A shiner’s tale, a woman’s perspective

In a literary genre (Appalachian noir) dominated by men, Amy Jo Burns’ new novel Shiner breaks through barriers and the unspoken publisher-induced rules of the genre — conflict, conflict, conflict — and comes out on the other side with a compelling story that has an interior rather than a dark, action-driven or plot-driven narrative.

Like pulling a rabbit from a hat, Burns brings us a bit of past history into the present day and our lives. Set in a contemporary timeframe, Shiner is a throw-back to the corn liquor sagas of these Western North Carolina hills. Although Burns’ fiction takes place in rural West Virginia, it could have, (and may still), taken place within a stone’s throw of these pages. 

Having been raised in the moonshine mountains of Western North Carolina and Northwestern Georgia with corn liquor stills just over the ridge or down the creek from where I grew up, and having reviewed books by regional authors such as Charles Frazier, Wayne Caldwell, Ron Rash, Wiley Cash and David Joy, I know that the “shine” in Burns’ book doesn’t refer to the sun, but rather “moonshine” and a “shiner” being slang for a maker of homemade liquor made from corn. 
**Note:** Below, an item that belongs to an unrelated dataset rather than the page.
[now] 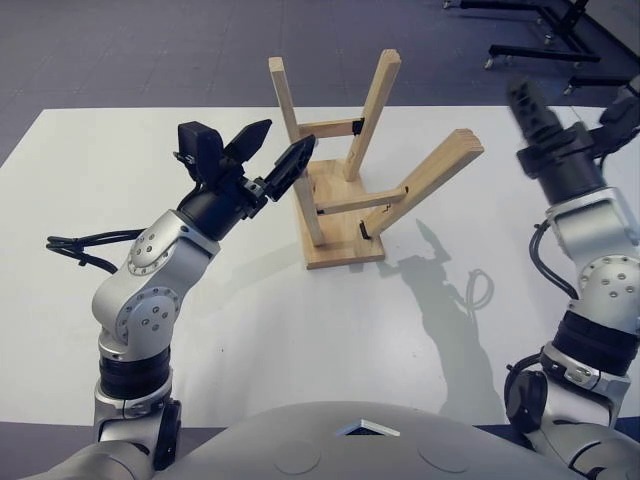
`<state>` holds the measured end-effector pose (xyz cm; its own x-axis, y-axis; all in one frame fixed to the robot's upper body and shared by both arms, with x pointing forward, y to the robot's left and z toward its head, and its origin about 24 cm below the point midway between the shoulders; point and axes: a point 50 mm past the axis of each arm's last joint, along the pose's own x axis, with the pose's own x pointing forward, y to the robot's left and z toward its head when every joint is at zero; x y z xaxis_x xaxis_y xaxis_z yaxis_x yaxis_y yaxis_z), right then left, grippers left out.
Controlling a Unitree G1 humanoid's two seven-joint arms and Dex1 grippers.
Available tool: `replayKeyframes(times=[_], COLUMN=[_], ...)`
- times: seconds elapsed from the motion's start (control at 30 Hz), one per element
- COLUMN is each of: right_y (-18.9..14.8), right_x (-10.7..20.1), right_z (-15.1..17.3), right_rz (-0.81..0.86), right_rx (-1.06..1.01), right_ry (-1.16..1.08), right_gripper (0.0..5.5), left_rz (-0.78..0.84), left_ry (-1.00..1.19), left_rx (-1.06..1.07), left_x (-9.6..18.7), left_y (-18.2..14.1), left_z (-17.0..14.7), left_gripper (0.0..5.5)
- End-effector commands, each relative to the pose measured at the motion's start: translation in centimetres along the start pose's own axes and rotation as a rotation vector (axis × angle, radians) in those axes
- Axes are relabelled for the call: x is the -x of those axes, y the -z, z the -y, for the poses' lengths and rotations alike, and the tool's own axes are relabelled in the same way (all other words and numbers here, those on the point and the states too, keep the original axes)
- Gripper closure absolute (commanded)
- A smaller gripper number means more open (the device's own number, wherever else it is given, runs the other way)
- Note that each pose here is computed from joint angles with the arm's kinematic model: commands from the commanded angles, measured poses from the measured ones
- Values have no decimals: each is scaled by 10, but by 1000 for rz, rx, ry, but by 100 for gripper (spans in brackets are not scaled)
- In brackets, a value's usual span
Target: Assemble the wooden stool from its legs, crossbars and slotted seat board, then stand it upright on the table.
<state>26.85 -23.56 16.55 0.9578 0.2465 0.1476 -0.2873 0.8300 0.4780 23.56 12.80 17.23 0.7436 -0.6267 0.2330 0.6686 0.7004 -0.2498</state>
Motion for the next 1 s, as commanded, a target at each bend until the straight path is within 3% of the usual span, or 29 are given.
replayKeyframes(times=[0.03, 0.23, 0.6, 0.73, 0.9, 1.0], right_y=[10, 11, 19, 20, 14, 18], right_x=[1, -3, 0, 9, 33, 45], right_z=[-13, -40, -23, 3, 44, 55], right_rz=[-63, -73, -103, -74, 29, 23], right_rx=[107, 170, 220, 215, 231, 228], right_ry=[-65, -154, -45, -9, 31, 6], right_gripper=[52, 52, 52, 52, 52, 95], left_rz=[-39, -47, -67, -24, 137, 206], left_ry=[-21, -32, -62, -53, -50, -26], left_rx=[-7, -3, -3, 1, 15, 55], left_x=[2, 6, 9, 10, 26, 38], left_y=[5, 6, 10, 1, -38, -58], left_z=[-5, -7, -15, -15, -32, -41], left_gripper=[129, 129, 129, 129, 129, 129])
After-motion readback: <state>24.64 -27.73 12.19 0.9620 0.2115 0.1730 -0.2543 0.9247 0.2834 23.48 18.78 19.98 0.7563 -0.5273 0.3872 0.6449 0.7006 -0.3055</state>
And so off we go into the wild woods of West Virginia coal country and a story told by a teen-aged girl named Wren Bird who lives in a cloistered cabin with her parents where they have no car, no mail, and no visitors. Every Sunday Wren’s father delivers wild sermons in an abandoned gas station, where he takes up poisoned snakes that provide the hold that he has on the community, as well as over Wren and her mother Ruby. In a chorus of three unforgetable voices — a bold daughter, a reclusive housewife and a love-sick moonshiner, Burns gives us a new myth told from a feminine point of view in a land of men and one young woman who is beginning to open her eyes. In a back-cover quote we read: “Shiner combines a memoir-like intimacy with the mythic power of a fable.” A statement and sentiment that I concur having now read this book. 
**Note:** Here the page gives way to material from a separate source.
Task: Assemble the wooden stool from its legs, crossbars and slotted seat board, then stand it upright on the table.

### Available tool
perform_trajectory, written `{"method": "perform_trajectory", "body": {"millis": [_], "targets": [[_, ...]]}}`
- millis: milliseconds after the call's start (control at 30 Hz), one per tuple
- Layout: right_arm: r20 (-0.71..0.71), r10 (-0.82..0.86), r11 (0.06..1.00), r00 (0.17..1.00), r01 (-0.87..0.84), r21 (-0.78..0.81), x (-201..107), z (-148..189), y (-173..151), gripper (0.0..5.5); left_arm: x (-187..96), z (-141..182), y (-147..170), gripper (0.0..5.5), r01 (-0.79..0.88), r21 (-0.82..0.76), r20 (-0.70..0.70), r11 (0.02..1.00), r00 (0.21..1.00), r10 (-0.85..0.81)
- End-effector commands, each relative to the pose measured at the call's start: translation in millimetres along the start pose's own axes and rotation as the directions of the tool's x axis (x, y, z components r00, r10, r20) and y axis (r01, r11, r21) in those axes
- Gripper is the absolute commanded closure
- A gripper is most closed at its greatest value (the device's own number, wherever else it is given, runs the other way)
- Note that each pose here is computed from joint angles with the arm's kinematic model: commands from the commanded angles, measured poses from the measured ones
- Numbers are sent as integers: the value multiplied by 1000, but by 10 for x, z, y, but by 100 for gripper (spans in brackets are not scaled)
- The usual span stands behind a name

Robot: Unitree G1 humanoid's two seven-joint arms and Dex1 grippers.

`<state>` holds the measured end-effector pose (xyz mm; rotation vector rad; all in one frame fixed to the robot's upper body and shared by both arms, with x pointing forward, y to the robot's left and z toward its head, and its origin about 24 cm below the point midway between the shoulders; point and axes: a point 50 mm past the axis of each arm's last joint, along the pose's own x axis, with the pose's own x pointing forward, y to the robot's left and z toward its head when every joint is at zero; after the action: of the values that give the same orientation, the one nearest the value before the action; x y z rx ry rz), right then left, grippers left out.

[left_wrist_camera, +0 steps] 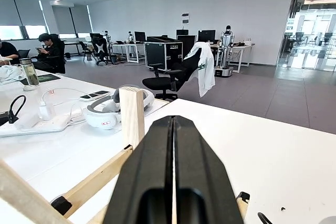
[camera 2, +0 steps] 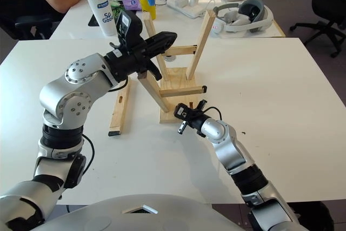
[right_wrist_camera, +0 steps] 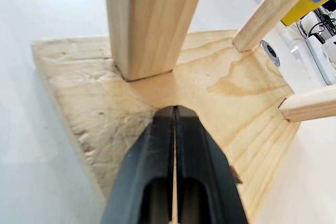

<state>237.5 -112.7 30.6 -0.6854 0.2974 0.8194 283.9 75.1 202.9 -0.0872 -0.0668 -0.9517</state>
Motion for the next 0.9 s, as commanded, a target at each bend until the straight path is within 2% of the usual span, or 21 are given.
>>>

Rather than the lightning-struck, snake-handling preacher, Briar, being the central character in the novel, instead it is Wren, who tells us: “My father remained the mountain’s favorite outlaw, my mother his sacrifice. I hated my part in the myth. I was nameless, faceless. A pause in my father’s tale of  glory. Briar Bird was not a man, a father, or a husband. He was a story, and nothing else. I didn’t want to be a story. I wanted to live.” 

Burns describes the role and plight of women in West Virgina coal country culture and the foundation upon which her story is based. “Coal miner’s wives had been forced to use sex as a shield since the 1930s, when mining companies had yet to purge the hills of ore, and coal barons thought they owned the right to all the land’s riches — including the women. The worst thing about a man wasn’t his malice. It was his kindness, which he used in order to get what he wanted.” In this world, Wren, Ruby and her close friend Ivy struggle to make a life for themselves.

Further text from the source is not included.